Raster cropping allows you to select a specific area from a larger raster dataset for targeted analysis. Both SpatRaster and SpatExtent objects can be utilized for cropping operations.

To derive an extent from a SpatRaster, the ext function is used:

terra::ext(r)
SpatExtent : 178400, 181600, 329400, 334000 (xmin, xmax, ymin, ymax)

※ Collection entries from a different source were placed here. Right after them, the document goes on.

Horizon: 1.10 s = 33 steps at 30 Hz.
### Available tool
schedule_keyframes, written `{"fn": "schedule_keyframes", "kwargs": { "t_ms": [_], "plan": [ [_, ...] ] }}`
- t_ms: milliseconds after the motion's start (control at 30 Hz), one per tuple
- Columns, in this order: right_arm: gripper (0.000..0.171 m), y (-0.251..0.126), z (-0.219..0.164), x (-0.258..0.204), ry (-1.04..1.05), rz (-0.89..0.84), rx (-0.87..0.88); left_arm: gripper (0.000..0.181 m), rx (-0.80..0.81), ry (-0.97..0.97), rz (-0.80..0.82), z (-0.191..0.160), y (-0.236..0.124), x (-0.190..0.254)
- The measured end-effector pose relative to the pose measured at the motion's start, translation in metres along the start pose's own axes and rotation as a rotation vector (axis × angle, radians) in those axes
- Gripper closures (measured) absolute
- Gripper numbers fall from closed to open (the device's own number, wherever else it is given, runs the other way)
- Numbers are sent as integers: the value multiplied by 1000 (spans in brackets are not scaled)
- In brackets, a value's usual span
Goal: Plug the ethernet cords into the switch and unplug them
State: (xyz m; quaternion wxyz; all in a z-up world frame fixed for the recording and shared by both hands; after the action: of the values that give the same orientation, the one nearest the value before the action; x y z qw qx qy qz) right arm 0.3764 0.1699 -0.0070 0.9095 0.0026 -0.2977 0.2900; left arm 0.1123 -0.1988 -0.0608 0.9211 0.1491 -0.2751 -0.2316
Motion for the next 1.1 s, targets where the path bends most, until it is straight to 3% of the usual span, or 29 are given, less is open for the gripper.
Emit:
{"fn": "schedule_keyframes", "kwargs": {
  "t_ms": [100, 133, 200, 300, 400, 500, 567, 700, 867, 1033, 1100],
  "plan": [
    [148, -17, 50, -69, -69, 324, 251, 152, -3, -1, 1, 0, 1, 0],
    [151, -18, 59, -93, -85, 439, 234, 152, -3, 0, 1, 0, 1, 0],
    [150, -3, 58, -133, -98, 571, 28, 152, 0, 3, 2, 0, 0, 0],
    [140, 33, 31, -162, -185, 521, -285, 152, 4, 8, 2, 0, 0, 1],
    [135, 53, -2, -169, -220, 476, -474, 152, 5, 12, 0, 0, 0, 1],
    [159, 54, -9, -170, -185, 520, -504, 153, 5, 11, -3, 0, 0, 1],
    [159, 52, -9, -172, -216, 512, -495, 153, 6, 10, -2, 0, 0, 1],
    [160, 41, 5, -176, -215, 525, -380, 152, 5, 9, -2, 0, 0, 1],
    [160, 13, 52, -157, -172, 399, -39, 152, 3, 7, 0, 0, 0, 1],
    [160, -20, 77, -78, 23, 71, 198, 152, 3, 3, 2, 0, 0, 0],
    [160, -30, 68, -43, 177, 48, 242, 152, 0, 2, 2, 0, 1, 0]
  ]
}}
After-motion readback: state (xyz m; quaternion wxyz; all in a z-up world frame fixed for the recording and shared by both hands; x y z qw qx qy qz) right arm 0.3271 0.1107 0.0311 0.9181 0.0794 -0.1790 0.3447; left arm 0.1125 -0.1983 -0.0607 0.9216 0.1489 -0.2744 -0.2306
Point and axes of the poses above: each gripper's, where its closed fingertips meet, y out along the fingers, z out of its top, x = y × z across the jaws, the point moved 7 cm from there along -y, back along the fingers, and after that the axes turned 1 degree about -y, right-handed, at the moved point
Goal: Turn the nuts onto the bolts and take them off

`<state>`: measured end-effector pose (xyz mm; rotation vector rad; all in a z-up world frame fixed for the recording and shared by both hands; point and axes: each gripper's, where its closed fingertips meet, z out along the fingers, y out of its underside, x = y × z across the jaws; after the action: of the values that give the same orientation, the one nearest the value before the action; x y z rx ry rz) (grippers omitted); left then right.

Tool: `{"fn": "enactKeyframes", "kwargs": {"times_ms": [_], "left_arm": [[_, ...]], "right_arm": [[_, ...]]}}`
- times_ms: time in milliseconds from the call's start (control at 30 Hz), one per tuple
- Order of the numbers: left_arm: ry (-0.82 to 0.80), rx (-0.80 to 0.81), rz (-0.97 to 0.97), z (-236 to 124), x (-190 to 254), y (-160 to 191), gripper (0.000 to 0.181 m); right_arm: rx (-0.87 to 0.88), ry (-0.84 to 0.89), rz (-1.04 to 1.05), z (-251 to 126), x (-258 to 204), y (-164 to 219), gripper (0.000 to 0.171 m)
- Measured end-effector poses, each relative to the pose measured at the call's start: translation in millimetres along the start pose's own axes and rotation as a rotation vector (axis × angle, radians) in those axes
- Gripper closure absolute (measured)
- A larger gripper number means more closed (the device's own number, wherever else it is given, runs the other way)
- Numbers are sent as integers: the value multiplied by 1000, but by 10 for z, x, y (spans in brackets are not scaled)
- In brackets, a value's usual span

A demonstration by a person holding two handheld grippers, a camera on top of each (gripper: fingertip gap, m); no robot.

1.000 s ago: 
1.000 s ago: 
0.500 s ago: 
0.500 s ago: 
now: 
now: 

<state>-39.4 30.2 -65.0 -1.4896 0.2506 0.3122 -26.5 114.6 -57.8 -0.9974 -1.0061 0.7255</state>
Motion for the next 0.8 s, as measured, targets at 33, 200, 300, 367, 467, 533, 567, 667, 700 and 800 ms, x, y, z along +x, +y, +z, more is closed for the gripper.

The output format is <xmin, xmax, ymin, ymax>. Knowing this, we can define a cropping extent and apply it using the crop function:

crop_ext <- terra::ext(180000, 180200, 331000, 331250)
subset_r <- terra::crop(r, crop_ext)
plot(subset_r, main='Subset of r')

If the resulting cropped area doesn’t match expectations due to cell alignment, adjust the cropping extent or raster resolution as necessary.

9.4.3 Raster algebra

Terra provides functionality for algebraic operations on rasters, supporting standard arithmetic and logical operators, and functions like abs and round. For a full list, visit the terra algebra documentation.

Here’s how you can perform some simple operations:

# Add a constant value to each cell
s <- r + 10
# Calculate the square root of cell values
s <- sqrt(r)
# Generate a logical raster based on cell value equality
s1 <- s == 15

plot(s1)

Operators can be applied between SpatRaster objects with matching resolutions and origins. The result covers their spatial intersection.

You can also perform in-place replacements:

r[r == 255] <- 2550
plot(r)

Here, all cells with the value 255 are replaced with 2550.

Tip

A broader range of vector and raster operations can be found in Chapter 5 - Geometry Operations, in the Book Geocomputation with R.

As of writing this module, “Geocomputation with R” uses the raster package, which is expected to be superseded by terra.